How many times have you re-visited a movie or television show that you loved as a kid, only to discover that it didn't hold up to your older, wiser adult eyes? Sometimes the pull of nostalgia is so strong, we'll go out of our way to ignore the flaws of something that we know totally stinks, just because it made a big impression on us when we were kids. Other times, those flaws are impossible to ignore.

I watched The Never-Ending Story quite a bit growing up in the 1980's, and when the title hit DVD for the first time in 2001, I snapped it up on the day of release. At age nine, the movie was wondrous and magical. What I discovered seventeen years later was a movie that barely made a lick of sense, with wildly inconsistent special effects. What I'd long considered as one of my favorite movies ended up being disappointingly mediocre. In a way, I wish I'd never seen it again. I'd rather have kept my nostalgia for The Never-Ending Story, than be faced with the cold, hard reality that it wasn't really all that good.

But what about re-visiting a movie that you hated as a kid? Would you discover the opposite effect -- that a movie you'd dismissed as a child would turn out to be a masterpiece to your adult self? I decided to put this to the test with a movie that I found unbearably annoying when I was young, Alien from L.A.

If I would've looked around online a bit before I sat down to watch Alien from L.A., I would've discovered that it's widely considered awful. I had no idea the film was the target of a 1993 episode of Mystery Science Theater 3000, and it wasn't until I pushed play on the DVD player and saw the credit "Directed by Albert Pyun" that I suspected I might be in serious trouble.


Sports Illustrated
swimsuit cover model Kathy Ireland
stars as Wanda Saknussemm, mousy Califormia Girl who's getting dumped by her surfer dude boyfriend for wearing glasses and having bad hair at the start of the film. (This all but guarantees that she will lose the glasses and have a new hair-do by the time we eventually reach the ninety-minute mark.) Seems Wanda's explorer father has gone missing, so the helium-voiced Wanda takes a plane to Africa, where she falls into a hole that leads to Atlantis almost immediately upon arrival.

Pyun's Atlantis is a $1.98 soundstage version of Ridley Scott's Blade Runner with enough neon colored lighting to recall the similar production design used in Joel Schumacher's Batman Forever. The Atlantean government is terrified that foreigners will turn them into trolls (a fear that is never explained in any way whatsoever), so Wanda, as the titular alien from Los Angeles, stays on the run from government baddies (who all wear white face paint for no obvious reason), looking for her father and a way home.

Kathy Ireland is, frankly, terrible. Devoid of personality and yammering incessantly about her "dee-ad" (the way she pronounces "dad", a word she says literally hundreds of times here), Ireland is just as much of an irritant at now as she was when I was when I first saw the movie. There's a point where Kathy Ireland meets Deep Roy (as the crime boss Mambino), and the moment is almost the anti-Heat, the direct polar opposite of the classic meeting between Pacino and DeNiro. It's a gimmick (bikini model) meeting a gimmick (very small guy), directed by a man that can't tell that either of them aren't very good at acting.
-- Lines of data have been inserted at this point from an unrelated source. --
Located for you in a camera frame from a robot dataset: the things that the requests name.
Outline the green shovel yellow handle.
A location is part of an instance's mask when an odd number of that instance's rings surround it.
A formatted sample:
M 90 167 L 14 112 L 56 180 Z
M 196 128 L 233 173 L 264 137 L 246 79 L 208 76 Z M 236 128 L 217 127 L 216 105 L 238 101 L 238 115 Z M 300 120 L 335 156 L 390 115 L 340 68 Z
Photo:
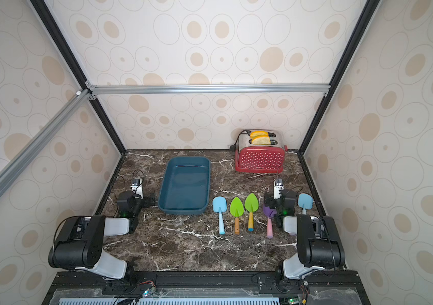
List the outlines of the green shovel yellow handle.
M 252 232 L 254 231 L 254 213 L 259 208 L 259 202 L 258 198 L 254 193 L 250 193 L 244 202 L 244 208 L 249 212 L 249 218 L 248 218 L 248 231 Z

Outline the teal plastic storage box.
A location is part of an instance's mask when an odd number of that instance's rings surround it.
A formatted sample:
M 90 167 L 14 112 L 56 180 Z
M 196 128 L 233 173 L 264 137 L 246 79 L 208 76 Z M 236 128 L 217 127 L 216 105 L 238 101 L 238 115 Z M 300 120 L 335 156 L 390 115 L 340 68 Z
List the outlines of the teal plastic storage box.
M 169 160 L 159 193 L 158 207 L 171 215 L 200 215 L 210 197 L 211 163 L 202 156 Z

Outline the green shovel orange handle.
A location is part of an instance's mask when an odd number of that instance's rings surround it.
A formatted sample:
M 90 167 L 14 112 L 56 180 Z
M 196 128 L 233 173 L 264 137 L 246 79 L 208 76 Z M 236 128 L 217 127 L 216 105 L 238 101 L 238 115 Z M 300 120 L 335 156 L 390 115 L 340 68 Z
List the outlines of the green shovel orange handle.
M 230 203 L 230 213 L 234 217 L 234 234 L 240 234 L 239 218 L 244 214 L 243 202 L 235 197 Z

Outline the purple shovel pink handle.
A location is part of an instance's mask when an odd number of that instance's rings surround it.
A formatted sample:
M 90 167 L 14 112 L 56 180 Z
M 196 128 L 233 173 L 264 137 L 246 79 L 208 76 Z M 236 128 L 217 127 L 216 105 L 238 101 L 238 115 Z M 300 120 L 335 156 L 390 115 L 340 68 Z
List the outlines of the purple shovel pink handle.
M 272 227 L 272 218 L 277 214 L 276 209 L 264 206 L 263 207 L 264 215 L 267 217 L 267 237 L 268 239 L 273 238 L 273 227 Z

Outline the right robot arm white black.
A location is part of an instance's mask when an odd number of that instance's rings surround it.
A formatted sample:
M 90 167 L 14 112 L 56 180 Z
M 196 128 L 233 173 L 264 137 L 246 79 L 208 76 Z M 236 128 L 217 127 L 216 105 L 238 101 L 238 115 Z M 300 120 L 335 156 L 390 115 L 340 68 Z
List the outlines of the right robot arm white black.
M 297 239 L 296 253 L 277 267 L 280 278 L 303 280 L 315 272 L 337 271 L 345 264 L 345 250 L 335 220 L 309 215 L 313 203 L 312 196 L 292 190 L 276 189 L 274 194 L 264 194 L 267 237 L 274 237 L 273 226 L 277 226 Z

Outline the light blue toy shovel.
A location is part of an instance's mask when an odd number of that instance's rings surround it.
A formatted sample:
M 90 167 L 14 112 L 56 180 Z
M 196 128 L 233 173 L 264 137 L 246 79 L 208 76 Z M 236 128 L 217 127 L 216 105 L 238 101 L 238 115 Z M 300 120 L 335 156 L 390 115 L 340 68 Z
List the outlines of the light blue toy shovel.
M 218 196 L 213 199 L 212 204 L 213 204 L 213 211 L 218 213 L 219 215 L 219 234 L 224 235 L 225 227 L 224 227 L 223 213 L 227 210 L 227 201 L 224 197 Z

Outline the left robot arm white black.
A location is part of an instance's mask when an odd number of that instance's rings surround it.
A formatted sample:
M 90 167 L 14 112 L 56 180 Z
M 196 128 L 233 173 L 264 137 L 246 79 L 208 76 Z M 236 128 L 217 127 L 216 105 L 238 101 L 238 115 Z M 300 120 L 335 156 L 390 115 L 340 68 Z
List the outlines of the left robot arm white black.
M 117 217 L 66 218 L 56 229 L 48 255 L 49 265 L 67 271 L 89 271 L 109 280 L 133 280 L 132 265 L 106 252 L 103 241 L 107 237 L 134 233 L 142 209 L 155 203 L 153 196 L 124 191 L 118 197 Z

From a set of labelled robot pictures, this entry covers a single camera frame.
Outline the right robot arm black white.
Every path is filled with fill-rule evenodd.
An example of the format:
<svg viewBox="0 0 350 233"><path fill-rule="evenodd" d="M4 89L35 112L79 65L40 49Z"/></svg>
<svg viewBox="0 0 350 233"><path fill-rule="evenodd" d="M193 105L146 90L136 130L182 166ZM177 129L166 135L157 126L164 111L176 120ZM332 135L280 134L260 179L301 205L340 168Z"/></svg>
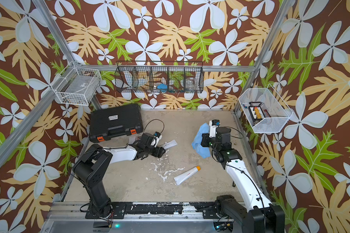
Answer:
<svg viewBox="0 0 350 233"><path fill-rule="evenodd" d="M230 131L228 127L212 125L202 133L200 143L202 147L211 149L212 157L232 178L244 202L239 204L231 195L219 196L215 201L217 214L232 218L236 233L283 233L283 209L274 205L259 189L243 157L232 147Z"/></svg>

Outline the white tube orange cap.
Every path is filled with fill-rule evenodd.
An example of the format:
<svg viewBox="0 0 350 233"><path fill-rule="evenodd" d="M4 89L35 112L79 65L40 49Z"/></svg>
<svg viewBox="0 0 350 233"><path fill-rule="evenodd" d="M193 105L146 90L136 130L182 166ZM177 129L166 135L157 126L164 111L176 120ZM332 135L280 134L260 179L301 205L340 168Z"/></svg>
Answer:
<svg viewBox="0 0 350 233"><path fill-rule="evenodd" d="M181 185L184 181L186 181L188 178L192 177L194 174L196 174L198 171L201 170L200 166L196 166L174 178L176 185Z"/></svg>

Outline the white tube black cap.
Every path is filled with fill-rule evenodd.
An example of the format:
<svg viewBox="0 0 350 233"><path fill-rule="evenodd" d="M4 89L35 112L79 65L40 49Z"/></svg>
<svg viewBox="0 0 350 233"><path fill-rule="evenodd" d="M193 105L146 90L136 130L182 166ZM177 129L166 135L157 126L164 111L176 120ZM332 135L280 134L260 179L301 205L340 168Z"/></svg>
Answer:
<svg viewBox="0 0 350 233"><path fill-rule="evenodd" d="M163 147L165 150L168 150L176 145L177 145L177 142L175 140L171 140L170 142L166 142L163 145L161 145L161 147Z"/></svg>

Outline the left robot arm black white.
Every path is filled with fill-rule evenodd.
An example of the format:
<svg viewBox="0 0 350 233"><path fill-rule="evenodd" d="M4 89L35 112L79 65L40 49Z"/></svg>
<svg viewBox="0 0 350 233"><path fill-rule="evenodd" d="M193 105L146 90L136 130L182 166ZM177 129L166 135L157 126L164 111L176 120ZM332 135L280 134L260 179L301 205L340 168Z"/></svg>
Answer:
<svg viewBox="0 0 350 233"><path fill-rule="evenodd" d="M108 148L93 144L74 164L72 171L89 195L87 219L108 220L117 212L106 193L103 177L109 165L122 162L143 160L148 156L161 158L166 149L159 146L162 139L159 132L153 135L142 134L141 138L124 147Z"/></svg>

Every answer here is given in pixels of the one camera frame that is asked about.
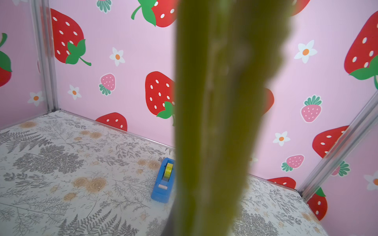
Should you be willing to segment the blue tape dispenser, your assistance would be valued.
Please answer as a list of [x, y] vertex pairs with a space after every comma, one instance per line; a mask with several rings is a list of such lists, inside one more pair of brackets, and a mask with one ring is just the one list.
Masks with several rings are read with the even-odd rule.
[[175, 182], [175, 176], [175, 161], [170, 158], [165, 158], [159, 169], [151, 199], [164, 204], [168, 203]]

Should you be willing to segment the pink artificial flower bouquet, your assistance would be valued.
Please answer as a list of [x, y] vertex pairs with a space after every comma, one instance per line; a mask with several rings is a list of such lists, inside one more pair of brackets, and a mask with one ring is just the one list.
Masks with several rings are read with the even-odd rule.
[[179, 2], [176, 197], [163, 235], [229, 233], [292, 11], [291, 1]]

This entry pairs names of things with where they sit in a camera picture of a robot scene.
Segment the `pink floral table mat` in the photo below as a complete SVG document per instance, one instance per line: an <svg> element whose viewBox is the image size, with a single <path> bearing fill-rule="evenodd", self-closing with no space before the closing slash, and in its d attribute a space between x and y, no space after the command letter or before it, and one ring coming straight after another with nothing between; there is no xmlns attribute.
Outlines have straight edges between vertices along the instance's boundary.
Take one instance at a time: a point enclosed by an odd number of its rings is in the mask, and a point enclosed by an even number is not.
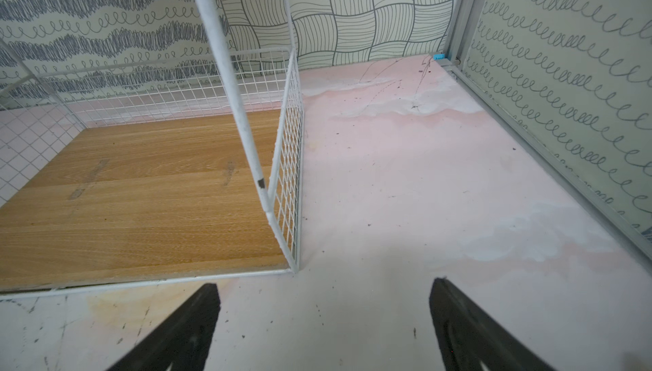
<svg viewBox="0 0 652 371"><path fill-rule="evenodd" d="M1 291L2 369L108 369L217 282L209 370L440 370L436 278L554 369L650 369L650 273L429 56L300 84L298 272Z"/></svg>

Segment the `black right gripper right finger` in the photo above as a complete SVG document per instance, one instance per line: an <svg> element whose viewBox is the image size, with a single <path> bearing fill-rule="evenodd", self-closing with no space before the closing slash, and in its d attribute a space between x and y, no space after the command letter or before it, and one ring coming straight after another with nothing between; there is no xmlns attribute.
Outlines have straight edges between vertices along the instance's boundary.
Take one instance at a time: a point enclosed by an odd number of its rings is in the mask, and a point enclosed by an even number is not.
<svg viewBox="0 0 652 371"><path fill-rule="evenodd" d="M434 279L429 305L446 370L552 369L449 279Z"/></svg>

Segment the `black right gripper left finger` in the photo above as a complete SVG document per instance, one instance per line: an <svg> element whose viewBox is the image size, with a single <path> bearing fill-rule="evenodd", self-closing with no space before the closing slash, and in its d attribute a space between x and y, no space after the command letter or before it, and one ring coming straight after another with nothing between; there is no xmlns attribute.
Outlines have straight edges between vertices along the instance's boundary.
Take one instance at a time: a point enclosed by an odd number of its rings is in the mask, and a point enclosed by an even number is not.
<svg viewBox="0 0 652 371"><path fill-rule="evenodd" d="M202 370L221 310L216 284L203 284L165 321L110 368Z"/></svg>

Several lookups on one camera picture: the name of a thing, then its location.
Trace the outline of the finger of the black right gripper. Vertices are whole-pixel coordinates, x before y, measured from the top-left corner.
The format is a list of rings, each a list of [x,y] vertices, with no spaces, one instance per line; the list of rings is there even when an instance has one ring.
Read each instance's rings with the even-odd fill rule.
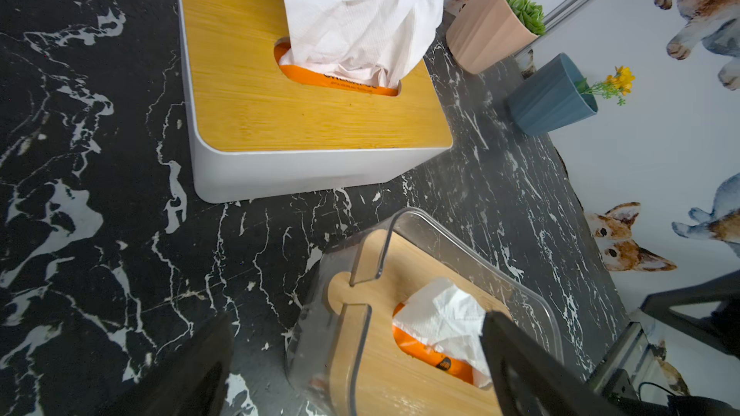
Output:
[[[705,317],[676,311],[678,306],[719,305]],[[647,296],[640,310],[727,356],[739,357],[739,272],[692,287]]]

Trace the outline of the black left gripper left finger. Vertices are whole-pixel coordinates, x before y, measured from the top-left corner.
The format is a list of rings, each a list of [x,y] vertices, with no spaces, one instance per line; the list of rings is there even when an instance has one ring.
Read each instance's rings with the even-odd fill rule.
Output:
[[[219,415],[233,355],[229,317],[211,319],[141,382],[109,404],[111,415]]]

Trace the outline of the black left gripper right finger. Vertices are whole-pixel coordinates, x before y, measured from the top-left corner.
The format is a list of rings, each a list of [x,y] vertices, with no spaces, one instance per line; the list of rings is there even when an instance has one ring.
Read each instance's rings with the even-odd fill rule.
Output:
[[[481,346],[504,415],[620,415],[501,312],[490,311]]]

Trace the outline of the clear plastic tissue box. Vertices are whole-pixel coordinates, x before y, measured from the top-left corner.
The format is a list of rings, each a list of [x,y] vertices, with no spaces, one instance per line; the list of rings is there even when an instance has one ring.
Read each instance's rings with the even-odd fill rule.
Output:
[[[287,379],[329,415],[497,415],[479,340],[490,311],[562,358],[540,295],[427,213],[404,209],[323,255],[287,347]]]

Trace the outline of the wooden tissue box lid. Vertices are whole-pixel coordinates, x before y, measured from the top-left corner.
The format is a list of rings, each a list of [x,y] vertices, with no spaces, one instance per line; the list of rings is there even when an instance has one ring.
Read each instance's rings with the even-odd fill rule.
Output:
[[[395,307],[438,277],[450,278],[487,310],[509,311],[397,233],[373,230],[360,240],[353,271],[335,275],[326,291],[339,316],[327,384],[334,414],[501,414],[493,389],[465,383],[396,345]]]

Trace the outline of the white tissue box base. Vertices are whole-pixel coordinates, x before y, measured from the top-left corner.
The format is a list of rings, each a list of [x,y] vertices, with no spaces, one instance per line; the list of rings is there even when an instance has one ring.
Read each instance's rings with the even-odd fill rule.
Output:
[[[189,76],[185,73],[186,65],[182,59],[186,46],[182,41],[184,25],[180,16],[180,5],[179,28],[194,186],[202,200],[223,203],[383,183],[449,150],[449,148],[264,152],[215,150],[200,138],[195,125]]]

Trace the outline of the yellow tissue box lid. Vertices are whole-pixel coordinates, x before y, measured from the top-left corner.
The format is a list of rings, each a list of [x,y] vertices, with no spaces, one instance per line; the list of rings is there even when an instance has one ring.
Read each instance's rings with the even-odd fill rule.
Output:
[[[221,152],[450,148],[426,65],[398,96],[304,85],[279,68],[283,0],[179,0],[200,138]]]

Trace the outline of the orange tissue paper pack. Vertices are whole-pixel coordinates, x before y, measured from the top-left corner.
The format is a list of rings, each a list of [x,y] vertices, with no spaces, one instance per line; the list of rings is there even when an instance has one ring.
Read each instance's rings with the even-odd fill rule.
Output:
[[[281,71],[306,85],[397,96],[441,24],[443,0],[283,0]]]

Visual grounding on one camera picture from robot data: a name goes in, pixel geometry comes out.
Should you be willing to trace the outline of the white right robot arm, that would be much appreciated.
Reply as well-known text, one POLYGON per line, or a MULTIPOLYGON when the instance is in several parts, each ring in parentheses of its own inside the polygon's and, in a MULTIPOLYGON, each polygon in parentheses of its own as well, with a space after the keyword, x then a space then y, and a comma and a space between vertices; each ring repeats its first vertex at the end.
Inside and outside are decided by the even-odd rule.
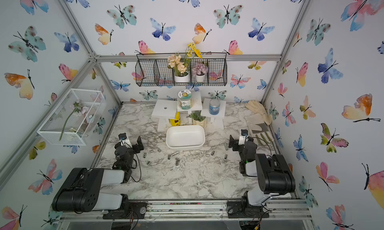
POLYGON ((276 196, 284 196, 296 190, 296 180, 280 154, 257 153, 253 138, 241 135, 238 140, 230 136, 229 148, 238 152, 240 173, 244 177, 257 178, 258 187, 246 191, 239 201, 227 202, 230 219, 269 217, 265 209, 267 201, 276 196))

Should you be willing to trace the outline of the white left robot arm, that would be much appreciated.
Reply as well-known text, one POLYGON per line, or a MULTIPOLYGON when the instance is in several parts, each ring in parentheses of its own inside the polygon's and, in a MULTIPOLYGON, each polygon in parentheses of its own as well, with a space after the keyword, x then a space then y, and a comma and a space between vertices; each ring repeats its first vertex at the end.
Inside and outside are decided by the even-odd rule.
POLYGON ((92 211, 132 212, 127 195, 101 192, 102 187, 127 183, 132 170, 140 168, 135 155, 144 150, 141 137, 131 145, 126 134, 115 144, 116 161, 111 169, 74 168, 55 195, 51 207, 56 212, 87 213, 92 211))

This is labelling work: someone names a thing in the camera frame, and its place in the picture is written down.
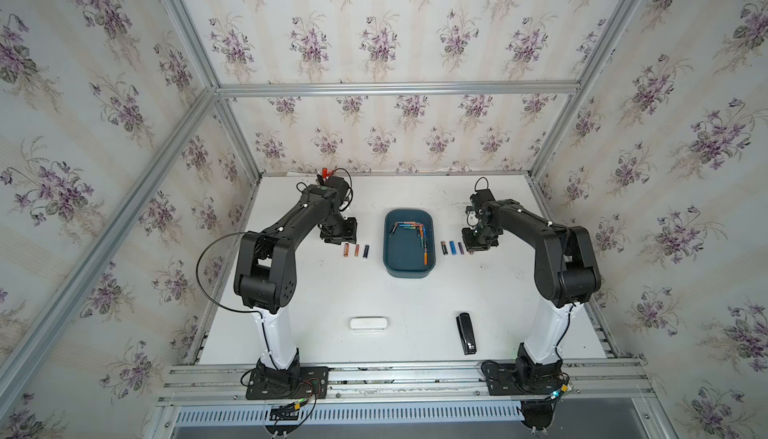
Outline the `teal plastic storage box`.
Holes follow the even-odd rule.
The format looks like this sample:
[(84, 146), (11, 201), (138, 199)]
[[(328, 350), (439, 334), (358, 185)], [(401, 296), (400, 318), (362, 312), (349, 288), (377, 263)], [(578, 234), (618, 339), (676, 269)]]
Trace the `teal plastic storage box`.
[(420, 209), (389, 211), (384, 219), (382, 260), (394, 278), (426, 278), (436, 265), (431, 215)]

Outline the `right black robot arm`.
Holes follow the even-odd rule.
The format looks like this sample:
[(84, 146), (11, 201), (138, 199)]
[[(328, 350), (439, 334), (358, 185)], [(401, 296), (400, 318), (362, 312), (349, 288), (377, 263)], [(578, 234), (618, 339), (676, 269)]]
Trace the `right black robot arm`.
[(497, 200), (484, 189), (470, 196), (466, 214), (476, 223), (462, 230), (467, 250), (488, 251), (509, 232), (534, 251), (533, 278), (540, 295), (532, 329), (519, 347), (515, 369), (523, 377), (554, 375), (573, 316), (597, 293), (602, 277), (587, 229), (547, 220), (519, 202)]

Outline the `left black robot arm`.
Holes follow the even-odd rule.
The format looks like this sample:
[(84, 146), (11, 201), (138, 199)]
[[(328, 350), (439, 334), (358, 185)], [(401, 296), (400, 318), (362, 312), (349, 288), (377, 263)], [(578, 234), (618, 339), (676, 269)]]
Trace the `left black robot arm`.
[(352, 197), (347, 180), (323, 179), (305, 187), (297, 203), (273, 225), (242, 235), (233, 290), (257, 323), (262, 343), (258, 365), (264, 369), (287, 373), (299, 365), (285, 312), (298, 284), (296, 253), (314, 230), (326, 244), (356, 243), (357, 220), (343, 215)]

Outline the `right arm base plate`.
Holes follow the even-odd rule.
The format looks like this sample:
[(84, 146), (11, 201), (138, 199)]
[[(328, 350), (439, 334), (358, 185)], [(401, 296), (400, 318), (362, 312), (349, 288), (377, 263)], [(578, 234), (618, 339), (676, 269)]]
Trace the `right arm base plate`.
[(480, 364), (491, 396), (547, 396), (559, 398), (568, 390), (570, 376), (562, 371), (562, 362), (539, 367), (526, 363), (498, 363), (492, 360)]

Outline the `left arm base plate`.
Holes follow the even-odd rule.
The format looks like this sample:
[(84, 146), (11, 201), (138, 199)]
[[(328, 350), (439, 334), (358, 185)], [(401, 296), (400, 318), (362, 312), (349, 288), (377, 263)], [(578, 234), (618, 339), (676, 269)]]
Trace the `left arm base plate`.
[(293, 371), (253, 368), (241, 377), (248, 400), (324, 399), (329, 382), (328, 367), (304, 367)]
I'm proud of my thirteen-year old self for recognizing what a crappy sci-fi comedy Alien from L.A. is. I could be known to relish a lot of junk back then (USA Up All Night was a godsend for my junior high sensibilities), but there was something (IRELAND) about this movie (IRELAND) that I could recognize as truly awful (IRELAND) even at an early age. From the cheesy "Once Upon a Time..." opening text to the hilariously god-awful resolution.

"It wasn't a dream!" says Wanda waking from her first bit of sleep after returning home from Atlantis. "A dream come true," replies her father. We then see formerly frumpy Wanda walking the beach, soaking wet in a red bikini. She gets to give the cold shoulder to her ex bohunk before Atlantean bohunk Thom Matthews (playing a character named Charmin, presumably here to clean up all this crap) rides up on a motorcycle, to whisk her away to new heights of chaste romance. "Crazy," she states blankly as the film freeze-frames on her dead-eyed expresion. A bit of text shows up to proclaim "And She Lived Happily Ever After."

Did she? I notice Pyun couldn't resist a sequel--1987's Journey to the Center of the Earth. Yes, Kathy Ireland reprises her breakout role as Wanda Saknussemm, apparently competing in an actor-as-irritant competition with co-star Emo Phillips. I hope her appearance in the sequel was due to contractual obligations and not because Kathy Ireland hates us all. It's very hard for me to not take her decision personally.